ISAKOS Congress 2021

2021 ISAKOS Biennial Congress Paper

 

Introducing The Impingement Index: A Study Of The Combined Effect Of Alpha Angle And Femoral Version On Outcomes After Hip Arthroscopy For Fai

Danyal H. Nawabi, MD, FRCS(Orth), New York, NY UNITED STATES
Ronak M. Patel, MD, Manvel, TX UNITED STATES
Ryan S. Selley, MD, New York, New York UNITED STATES
Matthew S. Dooley, MA, Madison, Wisconsin UNITED STATES
Stephanie S Buza, MD, New York, New York UNITED STATES
Anil S. Ranawat, MD, New York, NY UNITED STATES
Bryan T. Kelly, MD, New York, NY UNITED STATES

Hospital for Special Surgery, New York, NY, UNITED STATES

FDA Status Not Applicable

Summary

Patients with significant femoral retroversion and large cam lesions may experience less overall improvement compared with normal or increased version.

Abstract

Introduction

Many studies within the recent literature have sought to identify the effect of femoral version and other morphologic characteristics on outcomes after primary hip arthroscopy for femoral acetabular impingement (FAI). In addition to femoral version and combined version, our group has recently begun to use the 'Impingement Index' to stratify patients undergoing this procedure. We define the impingement index as the alpha angle minus the femoral version.

Purpose

The purpose of the current study is to determine the impact of femoral version, combined version and impingement index on patient reported outcomes after primary hip arthroscopy for FAI.

Methods

A retrospective chart review of prospectively collected data was conducted from 2010-2016 to identify consecutive patients who underwent primary hip arthroscopy for treatment of FAI. Inclusion criteria are pre-operative CT scan, <Tonnis grade 1 degenerative changes, and minimum 1-year follow-up. Demographics, CT measurements (femoral version, acetabular version, alpha angle, and lateral center edge angle), and patient-reported outcomes scores (mHHS, HOS ADL, HOS Sport, QOL), were evaluated. McKibbin and impingement indices were calculated from CT measurements.

Results

A total of 456 hips (200 males, 256 females) met inclusion criteria.

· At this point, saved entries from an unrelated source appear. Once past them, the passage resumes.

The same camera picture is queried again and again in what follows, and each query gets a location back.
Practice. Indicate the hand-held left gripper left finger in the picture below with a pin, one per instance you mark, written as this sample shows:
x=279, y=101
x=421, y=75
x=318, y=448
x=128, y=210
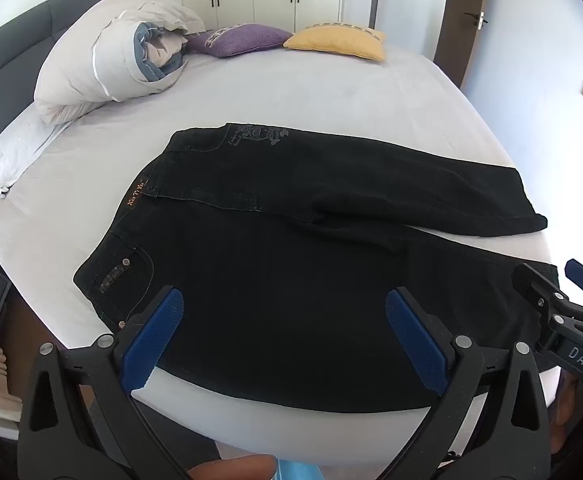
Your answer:
x=156, y=340

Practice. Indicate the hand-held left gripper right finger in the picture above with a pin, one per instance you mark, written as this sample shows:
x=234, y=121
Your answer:
x=416, y=340

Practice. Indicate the black pants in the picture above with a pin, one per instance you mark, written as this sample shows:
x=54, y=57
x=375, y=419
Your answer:
x=271, y=285

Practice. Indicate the person's left hand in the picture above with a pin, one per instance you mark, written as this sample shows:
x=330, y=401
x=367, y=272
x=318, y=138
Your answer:
x=236, y=467

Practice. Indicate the light blue object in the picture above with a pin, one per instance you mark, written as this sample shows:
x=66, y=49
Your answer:
x=299, y=472

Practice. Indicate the flat white pillow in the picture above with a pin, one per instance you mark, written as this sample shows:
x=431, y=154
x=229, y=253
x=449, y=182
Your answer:
x=16, y=150

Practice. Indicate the bed with white sheet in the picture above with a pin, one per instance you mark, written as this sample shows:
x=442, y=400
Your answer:
x=321, y=90

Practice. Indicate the rolled white duvet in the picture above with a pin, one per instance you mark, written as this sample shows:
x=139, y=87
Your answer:
x=81, y=60

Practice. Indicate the yellow cushion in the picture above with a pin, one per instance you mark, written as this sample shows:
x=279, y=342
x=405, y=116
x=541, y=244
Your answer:
x=336, y=40

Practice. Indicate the purple cushion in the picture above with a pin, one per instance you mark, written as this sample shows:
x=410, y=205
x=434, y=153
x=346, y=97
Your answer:
x=251, y=40

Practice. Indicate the grey padded headboard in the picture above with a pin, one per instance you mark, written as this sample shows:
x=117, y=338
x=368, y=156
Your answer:
x=11, y=45

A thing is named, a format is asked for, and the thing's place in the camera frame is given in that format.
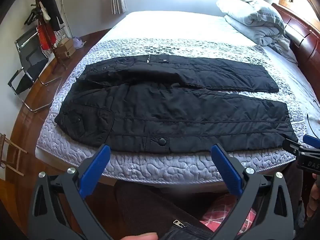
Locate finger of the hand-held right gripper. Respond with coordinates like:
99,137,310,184
282,138,304,159
303,134,320,153

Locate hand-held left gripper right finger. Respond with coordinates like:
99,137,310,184
211,144,297,240

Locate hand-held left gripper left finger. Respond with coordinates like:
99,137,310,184
29,144,112,240

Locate black quilted pants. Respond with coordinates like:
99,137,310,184
54,55,299,154

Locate person's right hand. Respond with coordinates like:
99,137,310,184
309,176,320,212

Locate person's left hand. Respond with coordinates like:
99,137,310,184
117,232,158,240

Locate person's pink plaid trousers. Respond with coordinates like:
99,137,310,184
199,194,257,233

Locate bed with grey quilted cover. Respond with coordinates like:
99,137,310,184
36,10,320,183

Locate person's dark brown clothing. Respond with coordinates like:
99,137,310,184
114,181,200,240

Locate person's black zipped jacket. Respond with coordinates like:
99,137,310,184
160,219,216,240

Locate wooden folding stool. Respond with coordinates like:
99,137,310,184
0,132,28,177

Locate wooden headboard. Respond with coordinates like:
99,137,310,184
271,2,320,80

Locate wooden coat rack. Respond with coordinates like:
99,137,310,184
29,0,68,71

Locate black chrome chair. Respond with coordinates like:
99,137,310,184
7,30,62,112

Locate cardboard box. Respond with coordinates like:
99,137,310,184
55,38,75,60

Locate striped white bag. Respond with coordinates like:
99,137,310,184
54,27,67,46

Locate red bag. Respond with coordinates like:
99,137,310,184
37,22,57,51

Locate folded grey duvet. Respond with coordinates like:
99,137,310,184
216,0,298,63

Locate white pole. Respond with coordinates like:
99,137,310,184
59,0,73,40

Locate black clothes hangers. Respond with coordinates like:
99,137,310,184
24,7,42,26

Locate black garment on rack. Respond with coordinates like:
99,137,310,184
37,0,64,32

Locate black cable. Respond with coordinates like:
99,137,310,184
306,114,320,137

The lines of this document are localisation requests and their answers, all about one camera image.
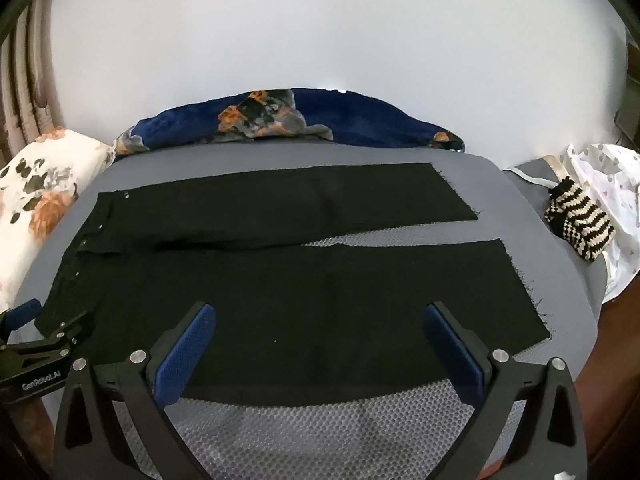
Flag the brown wooden bed frame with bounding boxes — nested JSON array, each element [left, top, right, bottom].
[[575, 292, 640, 476]]

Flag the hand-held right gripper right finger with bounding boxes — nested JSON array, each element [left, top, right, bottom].
[[422, 301, 588, 480]]

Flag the white dotted cloth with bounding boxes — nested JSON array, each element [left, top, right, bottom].
[[560, 142, 640, 303]]

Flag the pink curtain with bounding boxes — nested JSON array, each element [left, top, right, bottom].
[[0, 0, 68, 161]]

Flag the grey mattress with white piping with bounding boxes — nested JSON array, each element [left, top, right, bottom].
[[502, 156, 613, 301]]

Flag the black pants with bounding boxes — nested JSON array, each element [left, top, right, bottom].
[[34, 162, 551, 403]]

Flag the black cream striped knit cloth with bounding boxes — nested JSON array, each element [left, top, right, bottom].
[[544, 176, 617, 262]]

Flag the grey mesh mat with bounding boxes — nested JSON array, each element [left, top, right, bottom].
[[10, 140, 601, 480]]

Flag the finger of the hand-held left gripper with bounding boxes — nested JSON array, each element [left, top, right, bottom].
[[0, 311, 97, 362], [0, 298, 42, 334]]

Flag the blue floral blanket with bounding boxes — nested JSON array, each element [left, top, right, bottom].
[[112, 87, 466, 161]]

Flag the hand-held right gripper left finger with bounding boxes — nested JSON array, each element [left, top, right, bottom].
[[52, 301, 218, 480]]

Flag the white floral cloth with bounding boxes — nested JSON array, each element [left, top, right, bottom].
[[0, 129, 116, 311]]

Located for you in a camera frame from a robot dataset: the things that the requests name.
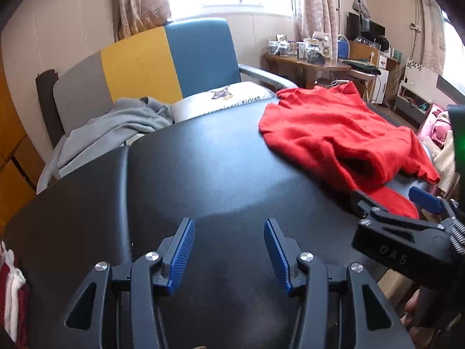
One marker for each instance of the white printed pillow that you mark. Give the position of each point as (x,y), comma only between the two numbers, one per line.
(239,94)

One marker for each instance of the dark green cloth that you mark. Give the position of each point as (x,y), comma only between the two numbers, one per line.
(359,66)

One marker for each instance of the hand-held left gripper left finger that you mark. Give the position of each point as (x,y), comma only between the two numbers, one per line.
(181,254)

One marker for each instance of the pink clothes pile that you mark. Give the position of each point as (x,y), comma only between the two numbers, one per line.
(434,127)

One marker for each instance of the orange wooden wardrobe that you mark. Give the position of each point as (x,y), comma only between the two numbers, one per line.
(14,145)

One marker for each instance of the multicoloured cloth pile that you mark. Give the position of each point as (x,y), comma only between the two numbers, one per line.
(12,291)

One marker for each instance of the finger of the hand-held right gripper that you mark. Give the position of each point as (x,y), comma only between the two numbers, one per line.
(425,198)
(367,207)

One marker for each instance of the beige patterned curtain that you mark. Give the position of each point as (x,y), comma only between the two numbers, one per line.
(319,3)
(141,3)
(434,32)

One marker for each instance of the white low shelf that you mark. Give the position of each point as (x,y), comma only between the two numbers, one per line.
(410,94)

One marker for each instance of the red knit sweater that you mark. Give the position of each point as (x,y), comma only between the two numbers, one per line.
(327,131)

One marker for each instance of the cluster of jars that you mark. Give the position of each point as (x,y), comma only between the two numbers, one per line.
(301,49)

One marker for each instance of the grey shirt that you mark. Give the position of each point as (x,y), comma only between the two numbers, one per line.
(101,134)

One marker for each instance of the grey yellow blue sofa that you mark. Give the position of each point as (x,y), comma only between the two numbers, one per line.
(138,65)

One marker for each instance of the black monitor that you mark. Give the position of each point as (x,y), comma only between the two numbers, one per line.
(363,27)

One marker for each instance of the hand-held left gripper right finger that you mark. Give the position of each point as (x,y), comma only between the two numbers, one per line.
(278,258)

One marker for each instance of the person's right hand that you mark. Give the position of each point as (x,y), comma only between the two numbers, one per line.
(411,309)

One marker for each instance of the small bright window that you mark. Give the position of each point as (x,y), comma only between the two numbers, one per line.
(454,61)

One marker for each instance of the blue container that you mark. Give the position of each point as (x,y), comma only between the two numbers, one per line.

The mean age at time of surgery was 28.2 years (+/-10). Average follow-up was 2.6 years (range 23-59 months). The cohort experienced clinical improvement (p<0.001) in all patient-reported outcome measures. The mean improvement was 21.4 points for mHHS, 17.4 for HOS ADL, 29.5 for HOS Sport, and 34.3 for QOL. There was no significant difference in outcomes scores when stratified by femoral version (<5, 5-20, >20), including at the extremes of femoral version (<-5, >30). There was also no significant difference in outcomes scores when patients were stratified by Mckibbin Index (<25, 25-40, >40). The net change in mean HOS Sport for impingement index >75 was also significantly lower than any other category (14.5 (>75) vs. 28.1 (45-75) vs. 25.7 (<45).

Conclusion

Clinically significant improvements can be expected for all femoral version values when a thoughtful algorithm is employed for indicating patients for hip arthroscopy with version abnormalities. However, patients with significant femoral retroversion and large cam lesions may experience less overall improvement compared to patients with normal or increased version. The impingement index may be a valuable tool for predicting outcomes of primary hip arthroscopy for FAI.